The Center for Digital Democracy (CDD), a nonprofit advocacy group, filed a formal complaint with the Federal Trade Commission on Monday saying the app uses "deceptive" mobile marketing and violates the Children's Online Privacy Protection Act (COPPA) by collecting the email addresses of its users without parental consent. Nickelodeon released a statement saying it removed the app from iTunes temporarily while the investigation continues.
In the formal complaint, the CDD asks the FTC to investigate app developer PlayFirst's privacy practices, as well as Nickelodeon's parent company Viacom.
This comes at a time when updates to COPPA, online privacy rules made in 1998, are set to be unveiled on Wednesday. COPPA requires websites directed at children to obtain parental consent in order to collect information such as names, email addresses and phone numbers. And Gizmodo points out that since COPPA only applies to children under 13, Nickelodeon and the developer might have some wiggle room here if they say the app is intended for older users.
The SpongeBob Diner Dash app description in iTunes states it complies with federal privacy protections for children online. But in the advocacy group's complaint to the FTC, it says the app neither provided the kind of notice required by COPPA, “nor makes any attempt to obtain prior, verifiable parental consent required by the law.”
Both privacy policies of the app developer and Nickelodean don't state exactly what information is
collected in the app, according to the complaint.
The app is free to download and play. It has been downloaded more than 10 million times, according to PlayFirst's blog. The objective of the game is to earn points by directing SpongeBob to serve customers in a variety of colorful restaurants. Players are periodically encouraged to purchase an upgraded version of the game that costs money. The app also assigns every users a unique device identifier "which enable companies to send custom messages to individual children in the form of 'push notifications,'" the complaint states.
An article on the New York Times website about the app points out that it does not tell children to ask their parent's permission before entering their personal information. The app also has messages that appear on screen asking for the user's email address to receive a newsletter. A reporter at the Times who entered their email address in the app never received the newsletter, which raises questions about what exactly the information is used for.
This same developer also came under fire earlier this month when the CDD filed a complaint with the F.T.C. about another one of its apps. Mobbles, an in-app game with virtual pets, collected information about users without parents' consent. The app was also pulled from iTunes.
On Dec. 10, the FTC released its second report looking into the privacy of apps marketed at children and found there's been little progress in companies addressing privacy concerns since its first report in 2011.

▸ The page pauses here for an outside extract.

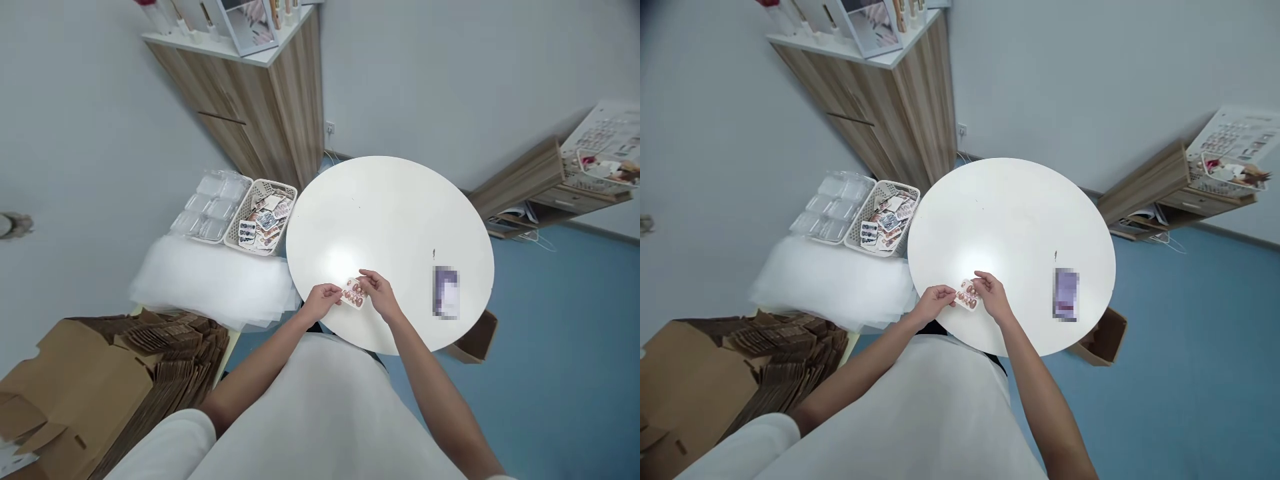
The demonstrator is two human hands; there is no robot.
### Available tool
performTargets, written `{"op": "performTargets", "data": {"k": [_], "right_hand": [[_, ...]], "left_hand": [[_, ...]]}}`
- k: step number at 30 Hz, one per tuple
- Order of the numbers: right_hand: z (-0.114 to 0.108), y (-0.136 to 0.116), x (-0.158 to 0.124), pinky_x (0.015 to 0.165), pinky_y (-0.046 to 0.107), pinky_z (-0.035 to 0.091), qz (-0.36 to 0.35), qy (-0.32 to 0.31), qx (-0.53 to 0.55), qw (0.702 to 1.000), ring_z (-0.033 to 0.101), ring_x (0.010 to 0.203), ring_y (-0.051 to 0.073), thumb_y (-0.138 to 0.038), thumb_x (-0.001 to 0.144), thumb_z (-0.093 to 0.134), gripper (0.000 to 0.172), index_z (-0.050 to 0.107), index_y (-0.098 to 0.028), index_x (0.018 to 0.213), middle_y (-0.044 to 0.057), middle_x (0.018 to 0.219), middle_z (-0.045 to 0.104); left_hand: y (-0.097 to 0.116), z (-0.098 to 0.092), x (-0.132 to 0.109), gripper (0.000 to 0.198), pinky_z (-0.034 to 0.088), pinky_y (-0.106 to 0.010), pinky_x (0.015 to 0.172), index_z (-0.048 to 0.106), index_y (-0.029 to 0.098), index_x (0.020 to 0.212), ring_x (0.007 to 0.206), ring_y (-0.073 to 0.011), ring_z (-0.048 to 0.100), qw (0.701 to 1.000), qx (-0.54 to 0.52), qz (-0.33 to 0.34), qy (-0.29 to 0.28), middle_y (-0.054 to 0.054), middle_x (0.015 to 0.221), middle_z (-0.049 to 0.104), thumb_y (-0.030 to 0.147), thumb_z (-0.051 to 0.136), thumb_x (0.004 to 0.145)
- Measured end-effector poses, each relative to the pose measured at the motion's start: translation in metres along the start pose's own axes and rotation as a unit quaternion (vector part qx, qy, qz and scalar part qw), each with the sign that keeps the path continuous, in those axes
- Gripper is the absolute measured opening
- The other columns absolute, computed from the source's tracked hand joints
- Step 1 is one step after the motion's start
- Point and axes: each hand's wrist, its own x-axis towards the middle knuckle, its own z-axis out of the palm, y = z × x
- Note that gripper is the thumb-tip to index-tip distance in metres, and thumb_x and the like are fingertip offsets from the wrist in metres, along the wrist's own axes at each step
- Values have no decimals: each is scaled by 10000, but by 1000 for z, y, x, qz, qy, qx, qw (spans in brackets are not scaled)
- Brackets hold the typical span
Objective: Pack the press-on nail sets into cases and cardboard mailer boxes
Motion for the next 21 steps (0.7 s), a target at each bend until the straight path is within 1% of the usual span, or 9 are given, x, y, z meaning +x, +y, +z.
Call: {"op": "performTargets", "data": {"k": [2,3,6,11,17,21], "right_hand": [[-12,9,-10,737,335,459,2,26,5,1000,579,808,161,-434,710,566,380,567,-218,1022,58,940,615],[-17,13,-14,741,338,458,6,39,6,999,575,800,156,-438,713,559,373,571,-221,1017,56,952,605],[-25,24,-23,727,339,459,11,63,12,998,564,711,130,-428,698,574,369,581,-219,1001,33,891,585],[-20,28,-21,686,329,470,-11,95,24,995,519,624,104,-422,662,603,361,607,-194,942,5,767,561],[-12,23,-11,672,338,482,-16,125,21,992,535,640,121,-445,642,618,393,617,-188,939,28,799,591],[-9,22,-10,670,331,481,-15,133,22,991,558,658,129,-445,650,611,384,607,-187,934,37,825,610]], "left_hand": [[-5,9,-2,228,431,-280,702,613,144,762,640,-135,597,1000,-7,-18,16,-26,653,634,361,599,692],[-6,12,-2,226,431,-282,712,615,144,764,645,-137,604,999,-10,-25,19,-26,658,638,357,604,689],[-8,16,-2,226,428,-288,737,619,142,775,666,-144,619,999,-8,-37,19,-29,669,647,349,614,684],[-3,14,3,230,437,-307,746,609,140,776,685,-158,631,999,1,-34,-7,-38,677,658,353,613,690],[1,8,10,209,447,-305,740,594,141,802,684,-145,633,999,-21,-24,-9,-50,750,664,311,626,685],[2,5,15,181,458,-296,723,586,138,798,670,-135,625,999,-31,-23,-2,-44,716,651,274,623,685]]}}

"While we think most companies have the best intentions when it comes to protecting kids’ privacy, we haven’t seen any progress when it comes to making sure parents have the information they need to make informed choices about apps for their kids. In fact, our study shows that kids' apps siphon an alarming amount of information from mobile devices without disclosing this fact to parents," FTC Chairman Jon Leibowitz said in a statement. "All of the companies in the mobile app space, especially the gatekeepers of the app stores, need to do a better job."
The FTC report found that nearly 60% of the apps surveyed transmit data from a user's device back to the app developer or, more commonly, to an advertising network, analytics company, or other third party.